• Rabu, 22 November 2017

Tak Penuhi Target Pajak, Indonesia Akan Kurang Anggaran

target pajak, Dirjen, Anggaran

Desember ini, Indonesia harus mampu memenuhi Rp 225 triliun untuk mencapai target pajak pada 2015. Menteri Keuangan Bambang P.S. Brodjonegoro menyatakan optimis akan mampu mengejar target pencapaian sebesar 85% penerimaan pajak tahun ini. Seperti tahun-tahun sebelumnya, penerimaan pajak di akhir tahun mencapai dua kali lipat besar dari penerimaan pajak November. Menurut Bambang, segala upaya harus dikerahkan sehingga kekurangan anggaran atau yang shortfall anggaran.

“Bulan November, ada pajak masuk Rp 105 triliun. Sepanjang sejarah, penerimaan pajak Desember itu bisa dua kali lebih besar dibandingkan November. Kalau dua kalinya Rp 105 triliun itu Rp 210 triliun, maka sudah dekat dari target shortfall,” jelas Menteri Keuangan tersebut. Jika nilai ini tercapai, maka masih dibutuhkan tambahan penerimaan sekitar Rp 15 triliun. Jumlah perhitungan ini, menurut Bambang, akan dicapai dengan kebijakan revaluasi aset perusahaan yang diharapkan bisa menyumbang. Pada Anggaran Pendapatan dan Belanja Negara Perubahan (APBNP) 2015, penerimaan pajak 85% tersebut bernilai Rp 1.294,26 triliun.

Dirjen Pajak sebelumnya, Sigit Priadi Pramudito, mengundurkan diri dengan alasan tidak sanggup mencapai target penerimaan pajak tahun ini. Keinginannya ini telah disampaikan sejak September 2015. Tepat di hari pertama Desember, Sigit menyampaikan surat resmi pengunduran diri dengan pertimbangan kemungkinan kecil pencapaian target penerimaan pajak sesuai dengan harapan pemerintah. Sigit tercatat sebagai pemegang jabatan tersingkat sebagai Dirjen Pajak Indonesia, yakni hanya 10 bulan menggantikan Fuad Rahmany.

Dengan itu, Pelaksana Tugas (Plt) Direktur Jenderal Pajak Kementerian Keuangan (Kemenkeu) dikerjakan oleh Ken Dwijugiasteadi.

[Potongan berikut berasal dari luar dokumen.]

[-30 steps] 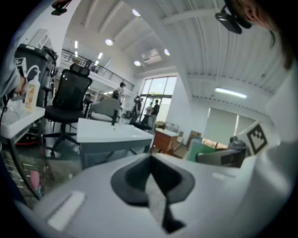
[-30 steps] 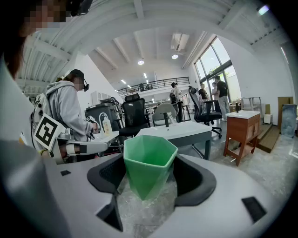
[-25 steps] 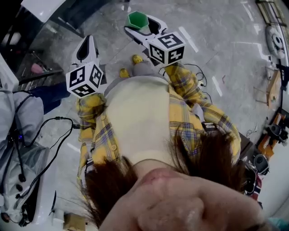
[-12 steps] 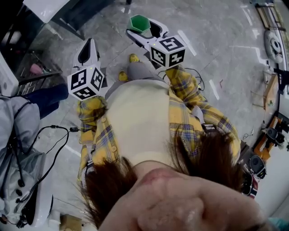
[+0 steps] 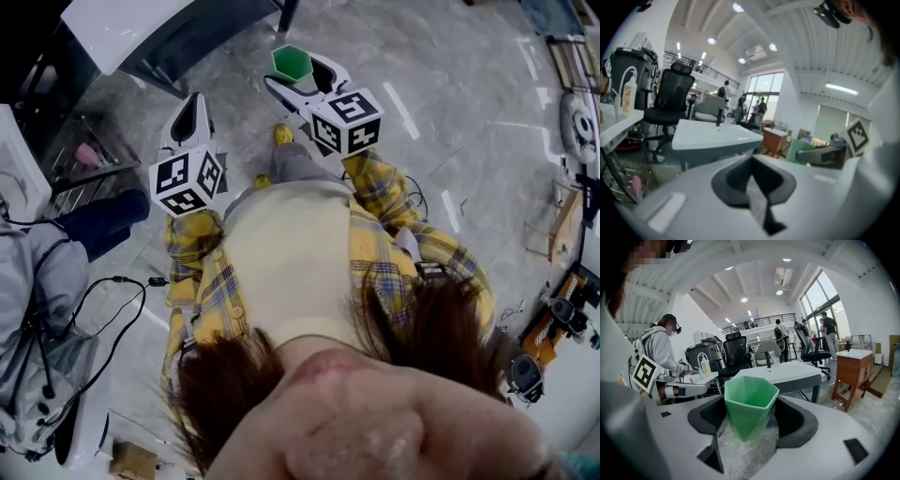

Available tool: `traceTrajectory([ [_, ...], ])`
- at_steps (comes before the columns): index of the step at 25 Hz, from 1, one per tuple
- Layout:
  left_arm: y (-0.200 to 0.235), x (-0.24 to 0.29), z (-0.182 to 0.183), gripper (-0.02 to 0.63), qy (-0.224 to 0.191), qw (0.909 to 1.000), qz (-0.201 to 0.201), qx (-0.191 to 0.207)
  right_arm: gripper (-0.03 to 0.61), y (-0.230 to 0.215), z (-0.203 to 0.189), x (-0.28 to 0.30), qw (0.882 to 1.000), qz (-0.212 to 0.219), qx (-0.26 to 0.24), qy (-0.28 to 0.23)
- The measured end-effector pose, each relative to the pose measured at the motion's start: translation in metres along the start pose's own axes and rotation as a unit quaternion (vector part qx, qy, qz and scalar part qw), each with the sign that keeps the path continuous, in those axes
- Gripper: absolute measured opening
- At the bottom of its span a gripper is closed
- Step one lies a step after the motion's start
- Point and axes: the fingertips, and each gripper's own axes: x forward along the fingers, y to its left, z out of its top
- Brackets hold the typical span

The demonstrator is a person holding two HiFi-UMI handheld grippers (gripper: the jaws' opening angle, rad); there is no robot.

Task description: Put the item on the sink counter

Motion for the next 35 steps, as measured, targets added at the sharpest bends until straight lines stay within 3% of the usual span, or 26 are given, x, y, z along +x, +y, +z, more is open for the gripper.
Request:
traceTrajectory([
  [7, -0.006, 0.068, 0.015, 0.006, -0.009, 1.0, 0.001, 0.004, 0.296, -0.05, 0.006, 0.038, 1.0, 0.025, -0.005, 0.01],
  [17, -0.007, 0.144, 0.03, 0.006, -0.01, 0.9994, 0.033, -0.004, 0.296, -0.121, 0.03, 0.081, 0.998, 0.055, -0.016, 0.011],
  [35, -0.003, 0.209, 0.037, 0.006, 0.004, 0.9992, 0.039, 0.005, 0.296, -0.175, 0.044, 0.126, 0.998, 0.062, -0.017, 0.005],
])
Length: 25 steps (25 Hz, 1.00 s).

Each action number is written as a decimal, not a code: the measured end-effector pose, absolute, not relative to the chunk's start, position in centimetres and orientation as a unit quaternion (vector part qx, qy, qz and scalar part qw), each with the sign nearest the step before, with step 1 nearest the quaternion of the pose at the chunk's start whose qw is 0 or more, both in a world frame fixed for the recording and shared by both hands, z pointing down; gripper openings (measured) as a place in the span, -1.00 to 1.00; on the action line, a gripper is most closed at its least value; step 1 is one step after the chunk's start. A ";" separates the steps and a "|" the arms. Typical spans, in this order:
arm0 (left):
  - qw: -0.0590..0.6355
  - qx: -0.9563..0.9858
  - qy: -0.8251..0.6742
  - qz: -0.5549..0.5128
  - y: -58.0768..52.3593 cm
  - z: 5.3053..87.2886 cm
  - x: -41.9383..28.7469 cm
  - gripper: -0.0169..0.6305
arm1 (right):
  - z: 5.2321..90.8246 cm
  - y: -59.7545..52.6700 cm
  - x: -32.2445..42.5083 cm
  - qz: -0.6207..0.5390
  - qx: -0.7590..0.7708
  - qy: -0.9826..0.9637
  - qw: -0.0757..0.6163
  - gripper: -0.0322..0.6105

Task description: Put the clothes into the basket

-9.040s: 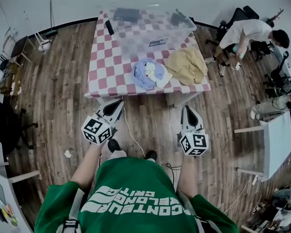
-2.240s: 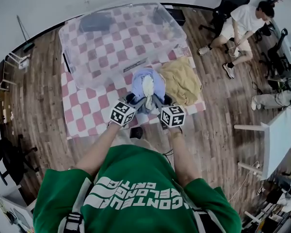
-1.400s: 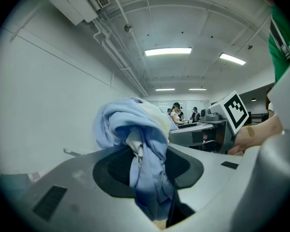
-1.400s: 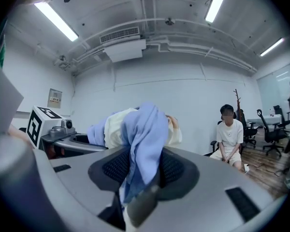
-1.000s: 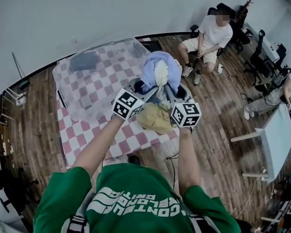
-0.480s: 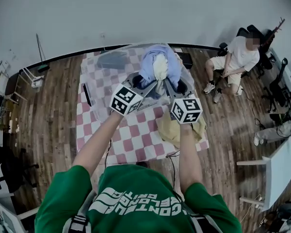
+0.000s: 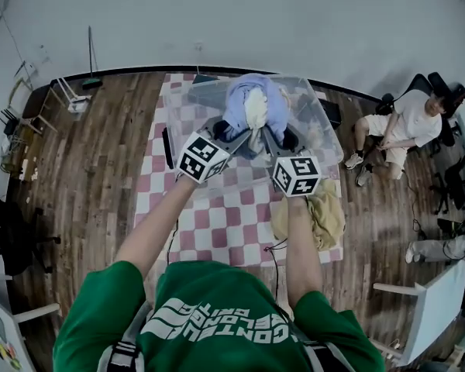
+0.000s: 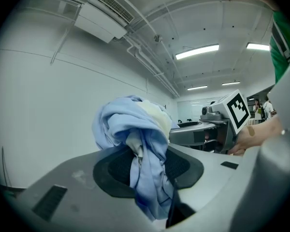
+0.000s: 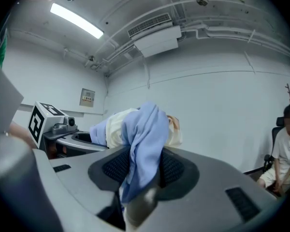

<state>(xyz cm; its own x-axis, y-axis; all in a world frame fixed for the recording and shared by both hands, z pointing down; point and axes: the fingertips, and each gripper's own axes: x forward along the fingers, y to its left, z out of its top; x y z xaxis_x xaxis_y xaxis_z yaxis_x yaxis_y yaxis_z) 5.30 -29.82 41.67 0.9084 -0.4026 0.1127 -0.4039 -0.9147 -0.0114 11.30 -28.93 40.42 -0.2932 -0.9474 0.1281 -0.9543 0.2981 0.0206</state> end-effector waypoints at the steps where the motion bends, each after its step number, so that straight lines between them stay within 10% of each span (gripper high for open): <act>1: 0.012 0.976 -0.208 0.059 -30.2 42.2 5.2 -0.48 | 41.0 -29.4 11.2 0.034 0.590 -0.804 0.064 -0.40; 25: 0.205 0.937 -0.211 0.190 -39.1 62.3 9.3 -0.48 | 61.4 -39.6 15.4 0.226 0.518 -0.783 0.260 -0.40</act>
<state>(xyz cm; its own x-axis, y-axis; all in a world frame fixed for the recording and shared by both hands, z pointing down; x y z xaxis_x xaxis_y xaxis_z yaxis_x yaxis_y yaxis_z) 9.32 -39.06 62.25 0.8393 -0.3167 0.4418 -0.4725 -0.8270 0.3048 15.44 -39.60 61.37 -0.3282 -0.6935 0.6414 -0.9284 0.3619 -0.0837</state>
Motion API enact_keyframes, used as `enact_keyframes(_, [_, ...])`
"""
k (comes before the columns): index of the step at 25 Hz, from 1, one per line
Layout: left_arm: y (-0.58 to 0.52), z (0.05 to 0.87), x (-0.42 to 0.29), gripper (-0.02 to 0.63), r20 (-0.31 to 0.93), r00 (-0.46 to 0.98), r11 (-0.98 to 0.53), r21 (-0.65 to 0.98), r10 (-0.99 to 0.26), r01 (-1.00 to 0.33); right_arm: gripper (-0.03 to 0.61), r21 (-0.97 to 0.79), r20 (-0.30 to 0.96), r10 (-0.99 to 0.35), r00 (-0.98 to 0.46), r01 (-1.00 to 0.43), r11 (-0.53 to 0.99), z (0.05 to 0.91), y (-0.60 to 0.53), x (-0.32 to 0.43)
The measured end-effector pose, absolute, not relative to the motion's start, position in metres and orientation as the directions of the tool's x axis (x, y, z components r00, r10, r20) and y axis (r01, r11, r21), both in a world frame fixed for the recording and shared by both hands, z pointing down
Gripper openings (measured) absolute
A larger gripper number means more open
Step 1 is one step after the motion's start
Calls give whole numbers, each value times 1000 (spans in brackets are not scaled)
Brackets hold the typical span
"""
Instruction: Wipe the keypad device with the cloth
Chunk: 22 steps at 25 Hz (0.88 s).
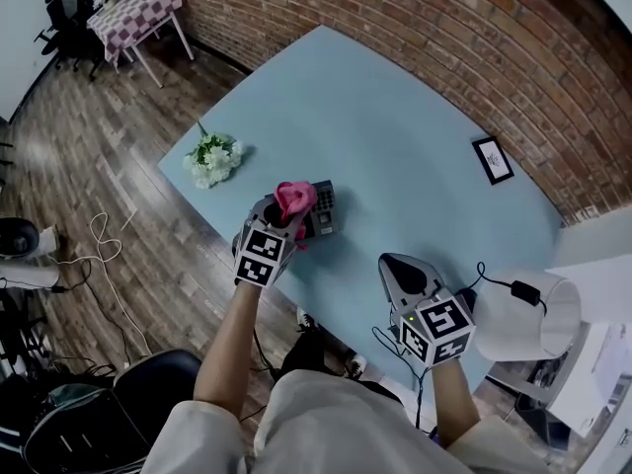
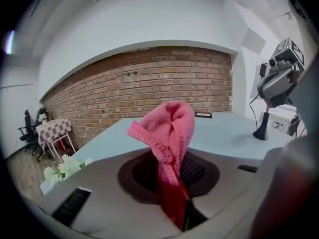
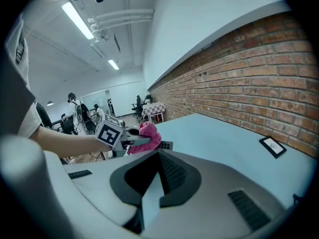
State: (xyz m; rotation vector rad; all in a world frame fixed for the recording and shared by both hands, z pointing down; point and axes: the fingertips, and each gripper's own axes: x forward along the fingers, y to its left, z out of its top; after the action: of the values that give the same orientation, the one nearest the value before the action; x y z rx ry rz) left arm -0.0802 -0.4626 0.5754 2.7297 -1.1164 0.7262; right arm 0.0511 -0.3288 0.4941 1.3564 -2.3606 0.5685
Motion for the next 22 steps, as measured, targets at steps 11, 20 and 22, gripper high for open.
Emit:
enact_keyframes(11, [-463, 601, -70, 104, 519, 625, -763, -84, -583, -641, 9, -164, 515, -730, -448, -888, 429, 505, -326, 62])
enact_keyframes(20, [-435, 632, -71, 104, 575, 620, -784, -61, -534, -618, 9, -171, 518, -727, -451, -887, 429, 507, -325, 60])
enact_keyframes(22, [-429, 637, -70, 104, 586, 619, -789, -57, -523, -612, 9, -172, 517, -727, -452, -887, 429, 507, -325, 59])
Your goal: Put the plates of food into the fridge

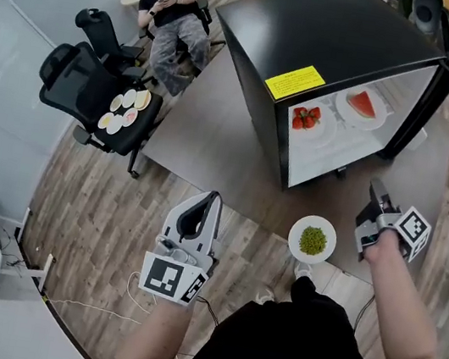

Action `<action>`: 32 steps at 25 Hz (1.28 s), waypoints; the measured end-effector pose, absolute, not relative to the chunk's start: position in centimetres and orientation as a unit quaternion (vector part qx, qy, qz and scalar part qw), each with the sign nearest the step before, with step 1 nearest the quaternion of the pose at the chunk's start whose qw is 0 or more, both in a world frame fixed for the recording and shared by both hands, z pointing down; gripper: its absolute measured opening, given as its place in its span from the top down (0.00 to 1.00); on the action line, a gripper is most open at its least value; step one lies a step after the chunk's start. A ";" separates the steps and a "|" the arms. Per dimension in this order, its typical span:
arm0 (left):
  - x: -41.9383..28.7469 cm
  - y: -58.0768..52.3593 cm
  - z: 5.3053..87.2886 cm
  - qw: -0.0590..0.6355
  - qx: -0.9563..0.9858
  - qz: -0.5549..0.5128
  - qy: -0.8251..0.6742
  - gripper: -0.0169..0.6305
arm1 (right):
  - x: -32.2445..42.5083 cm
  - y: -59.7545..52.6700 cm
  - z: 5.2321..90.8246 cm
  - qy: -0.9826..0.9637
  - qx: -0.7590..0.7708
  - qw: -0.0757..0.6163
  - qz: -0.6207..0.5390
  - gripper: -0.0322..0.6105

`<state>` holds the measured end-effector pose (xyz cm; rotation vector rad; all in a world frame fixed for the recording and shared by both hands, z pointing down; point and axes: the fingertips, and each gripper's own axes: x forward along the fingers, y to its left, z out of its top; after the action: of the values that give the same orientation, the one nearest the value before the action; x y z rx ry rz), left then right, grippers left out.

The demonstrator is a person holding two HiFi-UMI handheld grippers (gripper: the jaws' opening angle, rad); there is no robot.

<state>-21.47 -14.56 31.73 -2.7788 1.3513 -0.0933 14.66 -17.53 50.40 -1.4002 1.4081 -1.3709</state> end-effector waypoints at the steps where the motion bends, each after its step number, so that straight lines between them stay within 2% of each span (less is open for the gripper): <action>1: -21.9 -14.4 31.9 0.024 -0.898 -0.031 0.438 0.97 | 14.3 -16.7 51.0 0.542 -0.545 0.351 -0.534 0.73; 20: -24.4 -9.9 35.9 0.007 -0.912 -0.063 0.404 0.97 | 5.4 -3.8 62.4 0.493 -0.558 0.300 -0.597 0.73; 32: -26.3 -9.2 38.6 0.001 -0.916 -0.090 0.392 0.97 | 0.5 0.2 68.2 0.457 -0.558 0.277 -0.635 0.73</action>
<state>-26.31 -9.22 38.56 -2.8742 1.2307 -0.2833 0.50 0.20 68.19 -1.4976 1.2271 -1.7046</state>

Bambang yang juga merupakan mantan Dekan Fakultas Ekonomi Universitas Indonesia tersebut mengatakan bahwa posisi Ken sebagai Plt Dirjen Pajak permanen apabila target tersebut tercapai. Ken dapat langsung dikukuhkan sebagai Dirjen Pajak defenitif tanpa harus melewati mekanisme eselon I Kementerian Keuangan. “Jadi tergantung saya, bisa diangkat langsung. Kalau sesama eselon I ‘kan bisa langsung diangkat, tidak perlu lelang lagi. Pokoknya kita lihat lagi pencapaian Desember,” ujar Bambang.

Sebelum menjabat Plt Dirjen Pajak, Ken menjabat sebagai Staf Ahli Menteri Keuangan bidang Peraturan dan Penegakan Hukum Pajak, sempat menjadi Kepala Kantor Wilayah Direktorat Jenderal Pajak Jawa Timur II, pernah menduduki posisi strategis di DJP perwakilan daerah maupun di tingkat pusat. Urusan penyerapan pajak Desember ini dialihkan kepada Ken yang menurut Bambang merupakan orang yang paham situasi di lapangan.

Secara umum, Bambang melihat 2015 adalah tahun yang cukup kompleks mengingat permasalahan ekonomi dunia yang mencapai puncaknya pada tahun ini. Nilai rupiah terhadap dolar AS sempat bernilai di atas Rp 14.000 sementara asumsi rupiah terhadap dolar yang digunakan pada APBNP dipatok sebesar Rp 12.500. Menurut Bambang, isu kenaikan tingkat bunga acuan Bank Sentral Amerika Serikat ata The Federal Reserve sudah dimulai sejak pertengahan 2013 dan masih akan memberi imbas negatif hingga dua sampai tiga tahun mendatang. Belum lagi anjloknya harga komoditas yang sangat berpengaruh pada perusahaan dan lapangan kerja sektor industri minyak dan batu bara.

Beberapa waktu lalu dunia juga turut merasakan pengaruh perlambatan ekonomi Tiongkok dengan pertumbuhan ekonomi tidak mencapai tujuh persen. Menurut kajian International Monetary Fund (IMF), pertumbuhan perekonomian global hanya akan mencapai 3,1% sementara realisasi pertumbuhan tahun lalu 3,4% dan proyeksi tahun depan 3,6%.